6. I Treat Everything-If you treat arthritis, why not treat ALS, MS, ED, COPD, or any other combination of letters that are associated with sick patients? As I’ve always said, treating just orthopedic conditions with stem cells is a huge task, treating everything is a sure sign of a problem. The doctor may be well intentioned, but as my mother used to say, “Jack of all trades, master of none”. So how do you sort out knee arthritis stem cell hype from reality when just injecting a knee can be quite complex. Does the meniscus or ACL need cells? If so, how will you be able to guarantee that this is where the cells went? How will you control the chemical micro-environment inside the knee before and after the cells go in? Should you use a biologic scaffold and if so, what? How much activity should be allowed and when? Should a brace be used? This is just for a knee! As you might imagine, treating everything from ALS to MS to knees means that many of the answers to these questions are being guessed, rather than carefully studied. There are no real questions to ask here, as most clinics wear this badge on their sleeve (i.e. web-site).
7. I Have No Idea Whether What I Offer Works-Perhaps the biggest issue that we see that directly and concretely impacts patients is the lack of data collection and reporting. As an example, for many common fat stem cell treatments, not a single research publication exists showing that this stem cell type helps the condition in question. Clinics will often get around this by throwing a bunch of research articles on their web-sites, none of which actually have anything to do with what they’re doing. When it comes to figuring out if stem cells work for something like knee arthritis or M.S., type of cell matters as does how that cell is processed, handled, and injected as well as where that cell is injected. Change any one of these parameters and a research paper that looks like it’s describing what the physician is doing becomes invalid in determining if the therapy that physician is offering is effective.
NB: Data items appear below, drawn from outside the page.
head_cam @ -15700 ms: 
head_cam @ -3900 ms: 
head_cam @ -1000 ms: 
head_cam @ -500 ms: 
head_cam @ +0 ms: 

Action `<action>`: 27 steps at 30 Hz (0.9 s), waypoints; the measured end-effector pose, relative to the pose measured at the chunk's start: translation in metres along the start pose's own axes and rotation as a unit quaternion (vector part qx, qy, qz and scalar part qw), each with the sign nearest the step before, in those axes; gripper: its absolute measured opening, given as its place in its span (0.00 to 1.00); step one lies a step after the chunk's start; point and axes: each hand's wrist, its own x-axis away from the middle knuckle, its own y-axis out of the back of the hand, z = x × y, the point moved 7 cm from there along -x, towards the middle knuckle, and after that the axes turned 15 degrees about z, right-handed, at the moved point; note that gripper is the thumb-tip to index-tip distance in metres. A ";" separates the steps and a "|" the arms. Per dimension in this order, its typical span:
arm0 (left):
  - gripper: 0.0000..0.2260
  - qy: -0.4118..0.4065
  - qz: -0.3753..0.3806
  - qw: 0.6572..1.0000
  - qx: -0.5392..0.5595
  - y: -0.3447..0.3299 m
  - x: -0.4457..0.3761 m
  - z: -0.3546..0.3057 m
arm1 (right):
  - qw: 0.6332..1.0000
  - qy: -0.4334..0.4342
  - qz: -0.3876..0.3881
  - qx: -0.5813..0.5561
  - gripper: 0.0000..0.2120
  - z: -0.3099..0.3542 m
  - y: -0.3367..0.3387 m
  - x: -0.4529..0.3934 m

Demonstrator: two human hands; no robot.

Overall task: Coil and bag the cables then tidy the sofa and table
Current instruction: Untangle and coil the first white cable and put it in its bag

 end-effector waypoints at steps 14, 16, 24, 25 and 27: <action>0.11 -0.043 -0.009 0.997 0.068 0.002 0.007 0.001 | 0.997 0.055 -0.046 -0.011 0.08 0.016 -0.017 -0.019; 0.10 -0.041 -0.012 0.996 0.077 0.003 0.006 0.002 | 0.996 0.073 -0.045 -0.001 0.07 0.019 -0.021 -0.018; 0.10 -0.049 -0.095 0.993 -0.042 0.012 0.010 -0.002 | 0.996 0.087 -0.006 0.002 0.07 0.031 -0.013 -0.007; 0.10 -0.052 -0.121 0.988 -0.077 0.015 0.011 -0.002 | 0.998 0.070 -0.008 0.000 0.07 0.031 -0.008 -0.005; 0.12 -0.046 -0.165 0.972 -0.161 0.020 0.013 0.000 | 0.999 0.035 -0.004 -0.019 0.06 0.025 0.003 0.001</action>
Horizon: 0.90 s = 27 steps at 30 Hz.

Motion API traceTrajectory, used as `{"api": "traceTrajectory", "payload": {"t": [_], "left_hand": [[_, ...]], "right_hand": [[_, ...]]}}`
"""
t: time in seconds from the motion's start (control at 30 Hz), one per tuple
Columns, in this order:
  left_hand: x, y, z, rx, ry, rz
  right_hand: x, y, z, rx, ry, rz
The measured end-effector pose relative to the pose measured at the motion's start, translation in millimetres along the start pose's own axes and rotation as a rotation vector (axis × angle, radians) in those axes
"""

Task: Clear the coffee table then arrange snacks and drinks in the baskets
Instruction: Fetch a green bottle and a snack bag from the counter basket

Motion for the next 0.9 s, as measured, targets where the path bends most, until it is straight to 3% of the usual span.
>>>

Look for outcome data on the specific cell type being used, processed in the same way, handled in that way, and injected in that way. I will tell you that after looking at many of these web-sites offering knee arthritis stem cell treatments, almost all of them have not collected nor published any data that what they do is effective. Despite this, many appear to have research posted on their web-site, so be careful! What are questions to ask? “Please forward me peer reviewed or on-line published clinical outcome data for my specific condition using the same exact technique you plan to use (i.e same exact cell source, same exact processing, same exact harvest, reinjection, and handling techniques were used).” “If there are any differences in the technique that you use from the research you supply, compare and contrast those techniques.” If they can’t send you anything or if there’s an obvious mismatch, then this is a problem.
The upshot? Hopefully you can avoid wasting time, energy, and money on hype. Just follow these seven simple steps to sort stem cell hype from reality and copy/paste these questions and you’ll be fine!